Alberich paused another long moment before silently producing from his satchel a thick, leather-bound folder that held dozens of loose smaller files. He handed it to Cael, who glanced at Ilya through the skrina before opening it. She watched him flip through the pages dramatically, holding each paper up before him to give Ilya a view. From her vantage point, she could see that the pages all differed in quality, color, some handwritten, some typed, and none as far as she could tell from the quick glimpses were from anywhere locally. They continued to talk as he looked through them.

“I see… ah, so… why don’t you explain what it is you want from me?”

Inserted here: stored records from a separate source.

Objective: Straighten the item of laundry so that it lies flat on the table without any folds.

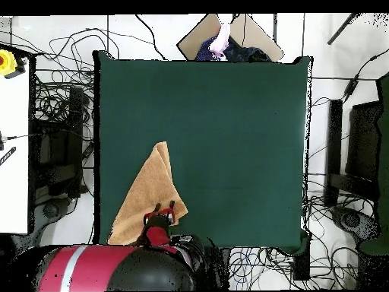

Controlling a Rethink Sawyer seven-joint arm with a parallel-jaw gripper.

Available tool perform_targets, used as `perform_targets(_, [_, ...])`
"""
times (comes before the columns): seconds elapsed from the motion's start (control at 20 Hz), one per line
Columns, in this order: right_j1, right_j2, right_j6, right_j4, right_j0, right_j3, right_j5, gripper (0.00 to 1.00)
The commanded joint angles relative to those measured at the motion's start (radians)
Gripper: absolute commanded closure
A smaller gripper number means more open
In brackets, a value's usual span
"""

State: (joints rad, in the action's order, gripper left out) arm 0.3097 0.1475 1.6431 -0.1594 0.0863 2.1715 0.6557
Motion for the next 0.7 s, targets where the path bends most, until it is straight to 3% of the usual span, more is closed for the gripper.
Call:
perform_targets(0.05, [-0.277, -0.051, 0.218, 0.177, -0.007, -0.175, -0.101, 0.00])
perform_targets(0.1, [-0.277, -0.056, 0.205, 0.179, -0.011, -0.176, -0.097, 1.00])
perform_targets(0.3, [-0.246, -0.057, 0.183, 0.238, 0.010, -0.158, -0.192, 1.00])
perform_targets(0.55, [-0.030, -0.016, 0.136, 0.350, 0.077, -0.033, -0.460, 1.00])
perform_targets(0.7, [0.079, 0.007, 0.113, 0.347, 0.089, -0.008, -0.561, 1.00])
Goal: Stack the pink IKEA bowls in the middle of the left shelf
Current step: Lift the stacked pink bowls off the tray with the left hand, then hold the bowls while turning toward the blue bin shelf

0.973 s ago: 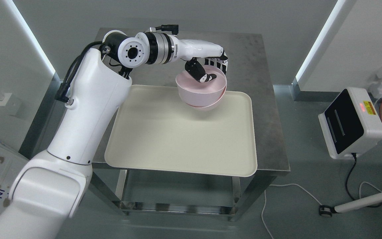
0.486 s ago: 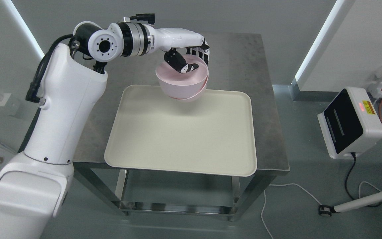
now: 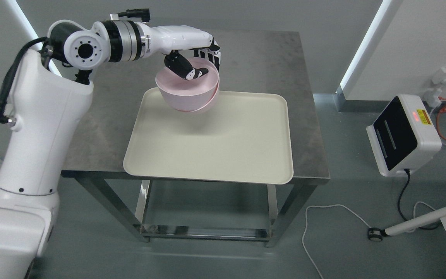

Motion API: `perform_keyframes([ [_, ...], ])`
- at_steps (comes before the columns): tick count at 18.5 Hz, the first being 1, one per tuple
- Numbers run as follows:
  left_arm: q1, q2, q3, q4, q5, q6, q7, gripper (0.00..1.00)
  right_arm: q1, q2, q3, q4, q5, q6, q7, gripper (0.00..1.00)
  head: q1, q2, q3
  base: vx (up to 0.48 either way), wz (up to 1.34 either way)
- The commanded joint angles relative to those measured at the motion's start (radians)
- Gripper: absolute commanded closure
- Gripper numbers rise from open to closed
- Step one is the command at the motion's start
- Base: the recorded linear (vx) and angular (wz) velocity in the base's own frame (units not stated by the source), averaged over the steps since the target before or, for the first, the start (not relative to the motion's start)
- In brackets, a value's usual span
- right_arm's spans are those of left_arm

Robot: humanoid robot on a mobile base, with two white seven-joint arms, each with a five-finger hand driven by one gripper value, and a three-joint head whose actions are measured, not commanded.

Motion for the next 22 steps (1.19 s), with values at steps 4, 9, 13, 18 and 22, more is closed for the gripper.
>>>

Ilya witnessed another confusing pause. When the stranger found his voice, he spoke slowly as if groping for the right words. Ilya wondered how long ago he had learned her language. She could barely detect an accent from him. It was more of a foreign rhythm applied to the syllables, like he was forcing the wrong words into a song he was singing.

“Well… I have lived for quite some time now with the knowledge that I am missing…” Cael held an X-ray up to the hanging light, “a good portion of my memory. I don’t remember what trauma caused this amnesia or when exactly it happened, except that I was very young.” Alberich shifted in his chair. “Additionally, I’ve had… other memories, um, intrude. They don’t belong to me… I don’t, I don’t know where they come from.”

He seemed to falter for a moment. Ilya squinted at the screen but couldn’t get anything from her backside view of the stranger. She heard him clear his throat again.

“These are the tests and consultations I’ve been able to gather so far. And so far, nothing’s come of it. I would like you to pick up with these tests.” He flipped to a page in the folder.

Cael looked at the page skeptically. “Alberich, I’m sorry, I don’t have the resources for these tests.” Ilya was relieved to hear him say it but thought his tone was a bit too cheerful. Who knew how this giant stranger was going to react to bad news.

“I can pay whatever the cost.”

Cael paused. “Well that’s…. um…”

Not suspicious at all, Ilya thought.

“… but, you misunderstand. I literally do not have the technology available on this planet to run the tests you need. I mostly specialize in primary care; maybe very minor surgery… some dental… What I mean is I think you need someone more along the lines of some kind of specialist… a psychiatrist, or neurologist, perhaps? I make a mean recommendation.”

“What? I…” Alberich adjusted in his chair again, obviously disconcerted. “I don’t understand….”

Cael stared hard at him as the large man took it in. Ilya could hear Alberich take a breath. It seemed to calm him down as his next words came low and evenly.

“Doctor, I did do my homework before coming to you.”

Cael’s expression didn’t change, “Did you?”

Ilya frowned down at the box. What did he mean by that?

“I trust if there is a way to get me these tests, you’ll find it.”

“I will? You seem very confident.”

“If history is any indicator.”

Cael paused for a moment to consider, giving a quick glance at Ilya’s camera.

“If you need to confer with your colleague….”

“Fair enough,” Cael jumped up a little too eagerly. “I’ll look this over tonight and have an answer for you in the morning.”

They shook hands as Alberich heaved himself up to his feet.

“Ah… also, I would advise against trying to contact anyone in the file.”

“Would you?”

“Yes. Some have misdiagnosed me and refused me the benefit of a second opinion. Completely unhelpful.”

“Yes, I can imagine.”

Ilya sat motionless in the dark room and listened to the wooden slats of the floor groan and creak as Alberich saw himself out. A moment later the bedroom door opened and she looked up to see Cael’s face poking through. He took deep breath and exhaled slowly.

“Now, Ily-”

“I told you!”

“Ilya. Try not to get hysterical.”

“He threatened you!”

“It was not that dramatic.”

“‘He did his homework?’ What was he talking about?”

“Okay, well that could be number of things.”

“I cannot believe I’m hearing this!” She shoved the kampdator off her lap. “So, what are you going to do?”